A mediation brief is usually submitted in advance to the mediator by each side. Some attorneys like to share the mediation brief with the other side, and some don't. There are pros and cons and no right or wrong way of doing that.
Lump Sum Buyout
There are no punitive or compensatory damages in ERISA cases, and what a mediator attempts to do is to arrive at an acceptable buyout (lump sum payment) of the LTD insurance policy that the claimant and the insurer can live with. That lump sum buyout will typically be reduced by any applicable offsets, such as social security disability benefits, in accordance with the terms of the disability policy. And, the lump sum will usually be reduced to "present value."
It is useful to keep in mind that a disability insurer will usually not agree to pay the full value of a case. There is no financial incentive for it to do that because the money an insurer has reserved on your claim can be invested. Therefore, you, as a claimant, must give the insurer a reasonable financial incentive to buy back your policy in order to settle the claim.
Attorney fees are generally not provided as part of a settlement. However, at the court's discretion, attorney fees may be provided at trial.
In Wright v. Hanna Steel Corp., 270 F.3d 1336, 1344-45 (11th Cir. 2001), the court set forth factors that a trial court should consider when awarding attorney fees in an ERISA case. They include:
The degree of the opposing parties' culpability or bad faith.
The ability of the opposing parties to satisfy an award of attorney's fees.
Whether an award of attorney's fees against the opposing parties would deter other persons acting under similar circumstances.
Whether the parties requesting attorney's fees sought to benefit all participants and beneficiaries of an ERISA plan or to resolve a significant legal question regarding ERISA itself.
The relative merits of the parties' positions.

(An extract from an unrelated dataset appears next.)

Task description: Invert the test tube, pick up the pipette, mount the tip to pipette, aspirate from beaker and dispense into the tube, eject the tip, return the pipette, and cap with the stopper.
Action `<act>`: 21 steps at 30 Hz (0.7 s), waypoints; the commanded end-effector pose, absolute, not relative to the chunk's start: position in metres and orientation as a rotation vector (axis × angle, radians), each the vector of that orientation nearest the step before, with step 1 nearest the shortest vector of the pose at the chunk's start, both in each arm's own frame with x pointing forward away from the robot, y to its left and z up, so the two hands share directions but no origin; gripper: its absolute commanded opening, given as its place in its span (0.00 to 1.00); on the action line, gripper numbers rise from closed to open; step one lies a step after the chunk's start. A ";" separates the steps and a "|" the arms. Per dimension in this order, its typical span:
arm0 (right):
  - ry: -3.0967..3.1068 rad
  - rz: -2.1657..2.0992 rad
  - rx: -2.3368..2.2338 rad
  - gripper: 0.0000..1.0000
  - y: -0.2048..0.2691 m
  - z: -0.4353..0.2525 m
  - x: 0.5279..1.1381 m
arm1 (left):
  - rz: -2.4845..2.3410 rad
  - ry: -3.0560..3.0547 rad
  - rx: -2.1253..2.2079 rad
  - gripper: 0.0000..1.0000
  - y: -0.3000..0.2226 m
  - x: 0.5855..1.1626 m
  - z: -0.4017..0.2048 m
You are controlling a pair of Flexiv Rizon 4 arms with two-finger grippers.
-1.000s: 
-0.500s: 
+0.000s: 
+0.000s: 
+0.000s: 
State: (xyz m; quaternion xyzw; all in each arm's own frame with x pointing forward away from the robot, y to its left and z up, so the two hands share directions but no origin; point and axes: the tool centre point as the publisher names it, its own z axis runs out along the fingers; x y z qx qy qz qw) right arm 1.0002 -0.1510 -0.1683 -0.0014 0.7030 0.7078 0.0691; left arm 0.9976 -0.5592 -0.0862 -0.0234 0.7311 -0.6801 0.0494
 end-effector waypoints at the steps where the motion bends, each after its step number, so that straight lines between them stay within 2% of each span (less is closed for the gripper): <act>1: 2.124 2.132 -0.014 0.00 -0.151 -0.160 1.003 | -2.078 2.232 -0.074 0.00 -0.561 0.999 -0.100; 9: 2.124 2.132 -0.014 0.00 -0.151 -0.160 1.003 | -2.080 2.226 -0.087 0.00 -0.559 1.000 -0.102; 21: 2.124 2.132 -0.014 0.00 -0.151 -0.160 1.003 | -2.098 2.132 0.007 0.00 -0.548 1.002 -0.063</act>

In Oliver v. Coca-Cola Company and Broadspire Services, Inc., 506 F.3d 1316 (11th Cir. 2007), the court held that while the district court did not make a finding that the administrator acted in bad faith, it based its award of attorney fees under 29 U.S.C. § 1332(g)(1), in part, on the need "to deter fiduciary decision-making of the sort found in this case," a clear reference to the arbitrary and capricious decision-making in its claim denial.
In accordance with the above priniciples, a trial court has broad discretion to award attorney fees. The usual rule in the Ninth Circuit is that attorney fees are typically awarded to successful plaintiffs (claimants), but not to successful defendants (insurers).